Respiratory muscle deoxygenation during exercise in patients with heart failure demonstrated with near-infrared spectroscopy
DM Mancini,
N Ferraro,
D Nazzaro,
B Chance,
and
Wilson JR
Department of Medicine, University of Pennsylvania, Philadelphia.
Exertional dyspnea in patients with heart failure may be due, in part, to respiratory muscle underperfusion. Near-infrared spectroscopy is a new technique that permits noninvasive assessment of skeletal muscle oxygenation by monitoring changes in near-infrared light absorption. With use of near-infrared spectroscopy, serratus anterior muscle oxygenation during maximal bicycle exercise was compared in 10 patients with heart failure (ejection fraction 16 +/- 5%) and 7 age-matched normal subjects. Oxygen consumption (VO2), minute ventilation (VE) and arterial saturation were also measured. Changes in difference in absorption between 760 and 800 nm, expressed in arbitrary units, were used to detect muscle deoxygenation. Minimal change in this difference in absorption occurred in normal subjects during exercise, whereas patients with heart failure exhibited progressive changes throughout exercise consistent with respiratory muscle deoxygenation (peak exercise: normal 3 +/- 6, heart failure 12 +/- 4 near-infrared arbitrary units, p less than 0.001). At comparable work loads patients with heart failure had significantly greater minute ventilation and respiratory rate but similar tidal volume when contrasted with normal subjects.

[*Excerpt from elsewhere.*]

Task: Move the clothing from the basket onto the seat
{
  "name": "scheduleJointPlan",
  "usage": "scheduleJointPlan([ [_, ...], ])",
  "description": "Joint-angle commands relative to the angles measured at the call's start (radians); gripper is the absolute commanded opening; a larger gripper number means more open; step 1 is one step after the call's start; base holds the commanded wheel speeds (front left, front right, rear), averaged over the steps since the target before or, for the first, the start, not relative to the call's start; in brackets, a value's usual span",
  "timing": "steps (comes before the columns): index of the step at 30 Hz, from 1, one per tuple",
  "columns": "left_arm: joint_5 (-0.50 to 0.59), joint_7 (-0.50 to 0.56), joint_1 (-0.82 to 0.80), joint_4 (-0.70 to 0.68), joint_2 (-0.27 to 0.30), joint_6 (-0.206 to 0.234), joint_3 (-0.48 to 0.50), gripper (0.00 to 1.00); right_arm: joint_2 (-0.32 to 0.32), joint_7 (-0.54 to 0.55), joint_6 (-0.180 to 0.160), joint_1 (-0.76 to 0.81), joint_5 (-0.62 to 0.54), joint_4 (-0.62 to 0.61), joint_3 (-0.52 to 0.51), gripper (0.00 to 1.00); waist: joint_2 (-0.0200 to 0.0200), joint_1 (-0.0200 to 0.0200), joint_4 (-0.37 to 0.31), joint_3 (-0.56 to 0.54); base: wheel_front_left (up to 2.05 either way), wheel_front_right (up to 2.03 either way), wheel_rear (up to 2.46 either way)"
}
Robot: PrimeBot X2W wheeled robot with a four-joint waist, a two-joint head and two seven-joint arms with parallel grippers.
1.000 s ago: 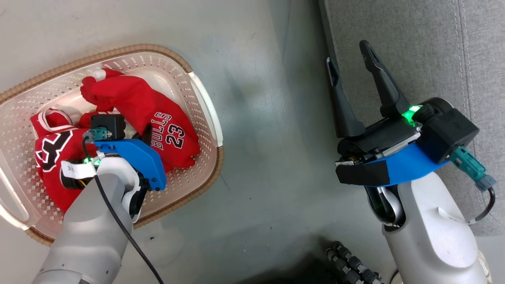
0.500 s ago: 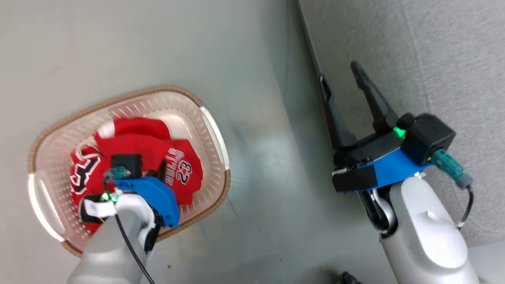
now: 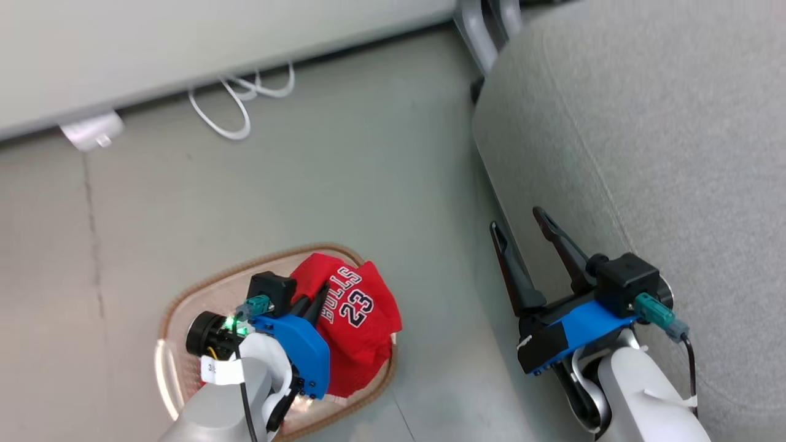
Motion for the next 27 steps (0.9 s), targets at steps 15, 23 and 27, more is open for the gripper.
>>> scheduleJointPlan([
  [15,-0.071,-0.004,-0.12,-0.196,-0.003,-0.002,-0.126,0.0,-0.004,0.054,0.0,0.127,0.005,0.006,-0.011,1.0,0.0,0.0004,0.102,-0.29,0.0,0.0,0.0],
  [23,-0.095,0.011,-0.201,-0.231,-0.02,-0.002,-0.151,0.0,-0.004,0.077,0.0,0.159,0.01,-0.012,0.012,1.0,0.0,0.0004,0.097,-0.332,0.0,0.0,0.0],
  [27,-0.104,0.013,-0.224,-0.23,-0.024,-0.002,-0.156,0.0,-0.004,0.083,0.0,0.167,0.013,-0.021,0.021,1.0,0.0,0.0004,0.092,-0.337,0.0,0.0,0.0],
])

However, at peak exercise normal subjects achieved significantly greater minute ventilation and tidal volume with a comparable respiratory rate. No significant arterial desaturation occurred during exercise in either group. These findings indicate that respiratory muscle deoxygenation occurs in patients with heart failure during exercise. This deoxygenation may contribute to the exertional dyspnea experienced by such patients.